DevX: Track the benchmark infra health and usage #8247

guangy10 · 2025-02-06T01:40:32Z

Today I'm monitoring the infra health only via the HUD by filtering jobs with "-perf": https://hud.pytorch.org/hud/pytorch/executorch/main/1?per_page=50&name_filter=-perf&mergeLF=true

I'm wondering if there is a better way to monitor the health and with detailed metrics. It could be something like this: https://hud.pytorch.org/metrics, where I can see the historical run and success rate of the benchmark jobs, nightly runs vs. on-demand. High frequent failures, hotspot devices, etc.

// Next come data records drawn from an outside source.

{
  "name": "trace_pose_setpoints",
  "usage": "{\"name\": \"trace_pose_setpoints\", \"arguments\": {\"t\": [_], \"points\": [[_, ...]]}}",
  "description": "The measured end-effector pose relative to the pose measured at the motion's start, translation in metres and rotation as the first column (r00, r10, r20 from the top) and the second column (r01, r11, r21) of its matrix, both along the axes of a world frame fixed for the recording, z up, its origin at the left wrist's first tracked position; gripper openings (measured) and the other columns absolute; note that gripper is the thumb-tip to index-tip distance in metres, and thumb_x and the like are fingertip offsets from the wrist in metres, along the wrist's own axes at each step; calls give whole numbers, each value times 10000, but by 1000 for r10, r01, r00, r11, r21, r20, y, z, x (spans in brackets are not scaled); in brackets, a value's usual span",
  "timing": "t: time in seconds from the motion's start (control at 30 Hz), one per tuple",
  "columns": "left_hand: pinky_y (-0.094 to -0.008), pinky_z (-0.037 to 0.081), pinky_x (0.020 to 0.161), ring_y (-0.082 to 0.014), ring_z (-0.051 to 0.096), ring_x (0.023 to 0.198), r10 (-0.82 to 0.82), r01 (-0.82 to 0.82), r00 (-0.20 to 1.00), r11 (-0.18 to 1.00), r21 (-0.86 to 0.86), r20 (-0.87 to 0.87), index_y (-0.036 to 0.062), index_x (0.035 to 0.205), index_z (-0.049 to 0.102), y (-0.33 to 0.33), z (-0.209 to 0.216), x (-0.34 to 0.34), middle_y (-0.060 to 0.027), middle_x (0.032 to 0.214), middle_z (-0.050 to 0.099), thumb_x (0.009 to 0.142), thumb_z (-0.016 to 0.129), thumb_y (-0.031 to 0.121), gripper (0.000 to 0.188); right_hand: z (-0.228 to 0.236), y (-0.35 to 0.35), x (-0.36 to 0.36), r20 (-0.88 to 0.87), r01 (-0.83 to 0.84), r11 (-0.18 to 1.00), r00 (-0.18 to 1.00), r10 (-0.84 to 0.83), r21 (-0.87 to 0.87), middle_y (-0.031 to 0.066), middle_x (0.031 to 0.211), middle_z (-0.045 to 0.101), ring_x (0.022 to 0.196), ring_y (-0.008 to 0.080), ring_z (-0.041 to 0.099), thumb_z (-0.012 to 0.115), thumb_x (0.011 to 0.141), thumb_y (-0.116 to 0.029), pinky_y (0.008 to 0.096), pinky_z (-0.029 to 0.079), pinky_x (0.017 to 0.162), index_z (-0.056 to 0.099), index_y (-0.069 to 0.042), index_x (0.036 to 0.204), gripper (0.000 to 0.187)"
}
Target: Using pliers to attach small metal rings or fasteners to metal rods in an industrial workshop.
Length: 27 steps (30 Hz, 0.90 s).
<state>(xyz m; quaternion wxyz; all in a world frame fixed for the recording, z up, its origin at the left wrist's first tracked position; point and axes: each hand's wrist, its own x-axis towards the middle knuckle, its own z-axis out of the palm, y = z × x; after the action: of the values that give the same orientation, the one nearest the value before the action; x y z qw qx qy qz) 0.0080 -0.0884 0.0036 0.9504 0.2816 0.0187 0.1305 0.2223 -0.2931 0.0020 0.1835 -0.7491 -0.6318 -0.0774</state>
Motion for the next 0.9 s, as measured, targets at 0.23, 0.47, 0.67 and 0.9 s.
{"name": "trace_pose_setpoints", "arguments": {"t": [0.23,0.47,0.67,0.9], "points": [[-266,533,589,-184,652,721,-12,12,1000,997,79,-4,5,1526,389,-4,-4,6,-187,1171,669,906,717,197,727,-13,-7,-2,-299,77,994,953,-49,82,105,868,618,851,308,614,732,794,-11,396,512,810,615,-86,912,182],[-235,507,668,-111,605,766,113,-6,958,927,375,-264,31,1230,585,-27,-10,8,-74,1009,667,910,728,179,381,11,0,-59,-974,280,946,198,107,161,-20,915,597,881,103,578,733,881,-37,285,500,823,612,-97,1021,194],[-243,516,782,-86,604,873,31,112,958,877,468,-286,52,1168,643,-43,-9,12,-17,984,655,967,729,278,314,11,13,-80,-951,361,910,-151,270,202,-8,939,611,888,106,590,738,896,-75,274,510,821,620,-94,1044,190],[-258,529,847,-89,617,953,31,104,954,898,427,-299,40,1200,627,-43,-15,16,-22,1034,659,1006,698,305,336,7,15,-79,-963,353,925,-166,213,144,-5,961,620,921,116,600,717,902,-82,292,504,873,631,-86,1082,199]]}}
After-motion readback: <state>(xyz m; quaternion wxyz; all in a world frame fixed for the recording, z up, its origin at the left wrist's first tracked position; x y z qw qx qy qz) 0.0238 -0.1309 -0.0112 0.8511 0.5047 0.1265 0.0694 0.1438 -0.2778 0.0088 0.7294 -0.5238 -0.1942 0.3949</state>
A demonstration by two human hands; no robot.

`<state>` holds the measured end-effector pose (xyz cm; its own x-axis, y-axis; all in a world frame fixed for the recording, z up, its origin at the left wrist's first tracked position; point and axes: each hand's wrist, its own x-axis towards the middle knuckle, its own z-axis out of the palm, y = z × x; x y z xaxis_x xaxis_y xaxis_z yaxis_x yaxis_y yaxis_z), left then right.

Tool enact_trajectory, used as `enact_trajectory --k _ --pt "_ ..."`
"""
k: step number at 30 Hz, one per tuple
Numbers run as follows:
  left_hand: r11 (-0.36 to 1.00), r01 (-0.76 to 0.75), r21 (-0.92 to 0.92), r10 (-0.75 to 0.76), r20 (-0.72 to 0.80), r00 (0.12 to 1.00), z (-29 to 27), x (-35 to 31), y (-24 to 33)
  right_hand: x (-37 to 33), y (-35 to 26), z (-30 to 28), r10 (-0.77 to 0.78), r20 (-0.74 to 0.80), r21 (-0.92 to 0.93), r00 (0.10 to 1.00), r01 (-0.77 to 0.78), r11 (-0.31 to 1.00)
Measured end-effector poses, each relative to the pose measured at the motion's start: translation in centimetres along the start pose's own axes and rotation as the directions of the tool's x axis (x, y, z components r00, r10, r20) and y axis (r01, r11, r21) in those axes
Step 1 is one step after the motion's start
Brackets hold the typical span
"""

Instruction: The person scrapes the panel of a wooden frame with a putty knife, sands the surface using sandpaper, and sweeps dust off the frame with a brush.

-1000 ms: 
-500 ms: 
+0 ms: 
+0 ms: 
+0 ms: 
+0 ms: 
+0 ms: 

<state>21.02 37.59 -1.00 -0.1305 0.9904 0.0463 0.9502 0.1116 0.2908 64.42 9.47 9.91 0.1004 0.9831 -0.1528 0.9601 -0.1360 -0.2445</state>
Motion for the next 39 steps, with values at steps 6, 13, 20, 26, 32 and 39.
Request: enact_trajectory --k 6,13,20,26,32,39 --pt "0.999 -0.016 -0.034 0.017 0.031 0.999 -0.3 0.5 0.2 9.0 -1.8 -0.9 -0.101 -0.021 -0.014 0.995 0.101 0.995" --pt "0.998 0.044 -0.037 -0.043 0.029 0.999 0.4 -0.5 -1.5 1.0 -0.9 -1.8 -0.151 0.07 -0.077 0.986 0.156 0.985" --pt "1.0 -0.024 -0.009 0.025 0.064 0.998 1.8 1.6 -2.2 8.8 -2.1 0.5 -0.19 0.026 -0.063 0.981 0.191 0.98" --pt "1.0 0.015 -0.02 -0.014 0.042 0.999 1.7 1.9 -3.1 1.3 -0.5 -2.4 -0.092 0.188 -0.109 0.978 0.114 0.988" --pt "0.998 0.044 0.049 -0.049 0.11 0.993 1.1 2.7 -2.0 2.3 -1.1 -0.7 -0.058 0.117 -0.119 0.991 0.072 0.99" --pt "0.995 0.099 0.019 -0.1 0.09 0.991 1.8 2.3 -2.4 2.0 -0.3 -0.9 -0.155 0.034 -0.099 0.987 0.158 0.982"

cc: @kimishpatel @digantdesai

cc @huydhn @kirklandsign @shoumikhin @mergennachin @byjlw

huydhn · 2025-02-11T21:55:41Z

This is something that we can build overtime after we have auto regression detection in place

byjlw · 2025-02-12T19:35:04Z

Good question. I'd turn this into a discussion item, and clarify which questions you want the dash to answer and we work from there to figure out what the metrics should be and how and where they are presented.

guangy10 · 2025-02-13T01:50:59Z

Good question. I'd turn this into a discussion item, and clarify which questions you want the dash to answer and we work from there to figure out what the metrics should be and how and where they are presented.

@byjlw This task is not to discuss what metrics we want to show in the benchmark dashboard to OSS users. It's mainly for the infra admin/developers to have an easier way to monitor the infra health and usage. If you have thoughts on what to show on dash we can open a new GitHub Issue for it.

guangy10 · 2025-02-13T02:03:14Z

Hi @yangw-dev, @huydhn and I have discussed this yesterday. I'd like to minimize the efforts on this task (size M -> S or XS), but focus on enable the auto regression detection and alert with details to debug. See #8239 for details.

For this specific task, I expect to have a better way than monitor the CI health via HUD using this link: https://hud.pytorch.org/hud/pytorch/executorch/main/1?per_page=50&name_filter=-perf&mergeLF=true. The main problems with view on HUD are:

there are many noise commits that don't run the benchmark jobs, but I don't have a way to hide those from the HUD view.
there is no way to track the overall health of benchmark jobs in a certain time window, e.g. what is the pass rate of scheduled run of apple-perf in past 30 days. IIRC your team seems to already have a way to fetch such metrics.

yangw-dev · 2025-02-14T20:33:45Z

Hi guang, sounds good! I will take a look into tihs

Hi @yangw-dev, @huydhn and I have discussed this yesterday. I'd like to minimize the efforts on this task (size M -> S or XS), but focus on enable the auto regression detection and alert with details to debug. See #8239 for details.

For this specific task, I expect to have a better way than monitor the CI health via HUD using this link: https://hud.pytorch.org/hud/pytorch/executorch/main/1?per_page=50&name_filter=-perf&mergeLF=true. The main problems with view on HUD are:

there are many noise commits that don't run the benchmark jobs, but I don't have a way to hide those from the HUD view.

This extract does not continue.